» **Dataset content**

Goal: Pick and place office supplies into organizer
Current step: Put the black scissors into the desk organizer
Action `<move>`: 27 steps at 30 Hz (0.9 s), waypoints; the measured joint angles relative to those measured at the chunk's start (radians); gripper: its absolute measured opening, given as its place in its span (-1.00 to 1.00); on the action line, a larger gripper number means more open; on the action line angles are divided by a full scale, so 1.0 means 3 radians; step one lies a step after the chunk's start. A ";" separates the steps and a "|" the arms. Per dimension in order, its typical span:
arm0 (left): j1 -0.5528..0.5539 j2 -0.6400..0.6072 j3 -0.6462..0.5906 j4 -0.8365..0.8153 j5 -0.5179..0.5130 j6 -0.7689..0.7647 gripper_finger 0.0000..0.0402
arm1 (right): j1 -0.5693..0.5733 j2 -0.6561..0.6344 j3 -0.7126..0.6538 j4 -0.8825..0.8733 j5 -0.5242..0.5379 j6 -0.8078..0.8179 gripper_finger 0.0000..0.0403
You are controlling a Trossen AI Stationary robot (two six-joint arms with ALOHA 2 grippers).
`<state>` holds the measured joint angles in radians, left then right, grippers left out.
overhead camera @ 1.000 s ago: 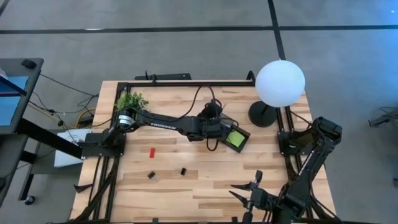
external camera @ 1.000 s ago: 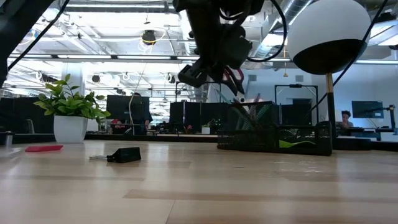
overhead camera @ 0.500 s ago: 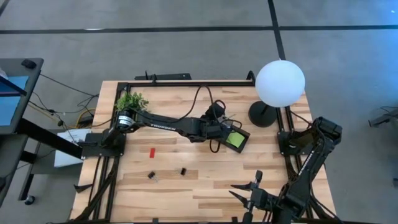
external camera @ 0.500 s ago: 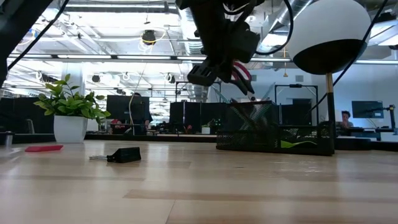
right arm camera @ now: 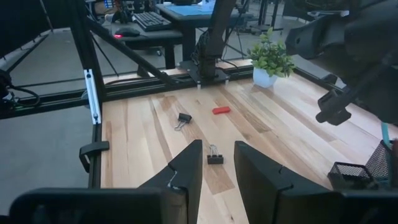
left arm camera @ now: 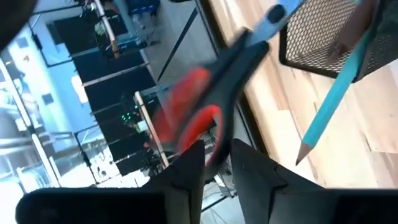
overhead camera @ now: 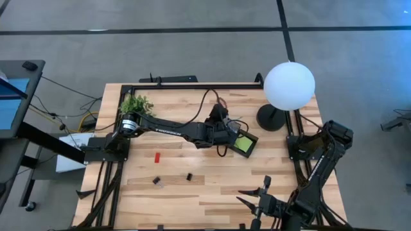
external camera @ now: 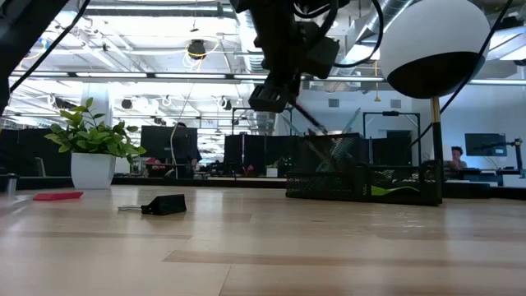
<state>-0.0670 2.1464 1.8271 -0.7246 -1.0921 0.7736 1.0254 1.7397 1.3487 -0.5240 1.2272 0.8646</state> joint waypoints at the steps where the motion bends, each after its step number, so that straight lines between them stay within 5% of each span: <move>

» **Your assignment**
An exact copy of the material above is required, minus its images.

» **Solution to the exercise**
Goal: Pick and place office supplies into organizer
Current step: Put the black scissors into the desk organizer
Action `<move>`: 27 steps at 30 Hz (0.9 s), waypoints; the measured joint angles relative to those measured at the chunk's start (radians); gripper: its absolute measured opening, given as its place in its span (-1.00 to 1.00); on the action line, a larger gripper number means more open; on the action line angles are divided by a full scale, so 1.0 means 3 radians; step one lies a step after the chunk's start. A ";" separates the steps and a "|" the arms. Per dimension in order, its typical span:
arm0 (left): j1 -0.5528..0.5539 j2 -0.6400..0.6072 j3 -0.6462..0.5906 j4 -0.8365..0.8153 j5 -0.5179..0.5130 j6 -0.7689..0.7647 gripper_finger 0.0000..0.0402
arm1 (right): j1 -0.5693..0.5733 j2 -0.6561..0.6344 j3 -0.7126..0.6538 j4 -0.8825..0.8733 j5 -0.5242..0.5379 j6 -0.8078..0.8179 gripper_finger 0.0000..0.0403
You are controlling a Trossen AI Stationary robot (two six-joint arms with ALOHA 2 grippers).
`<state>` holds the measured joint angles in radians, left then right, grippers left out.
overhead camera @ 1.000 s ago: 
external camera @ 1.000 s ago: 
overhead camera @ 0.500 s ago: 
external camera @ 0.500 s ago: 
right arm camera @ now: 
left arm camera @ now: 
overhead camera @ now: 
external camera @ now: 
<state>-0.0670 2.1464 1.8271 -0.7246 -1.0921 0.7736 1.0254 1.7397 1.3487 -0.5240 1.2272 0.8646</state> joint waypoints at the steps where the motion bends, each after its step number, so that straight lines between them stay within 5% of each span: <move>

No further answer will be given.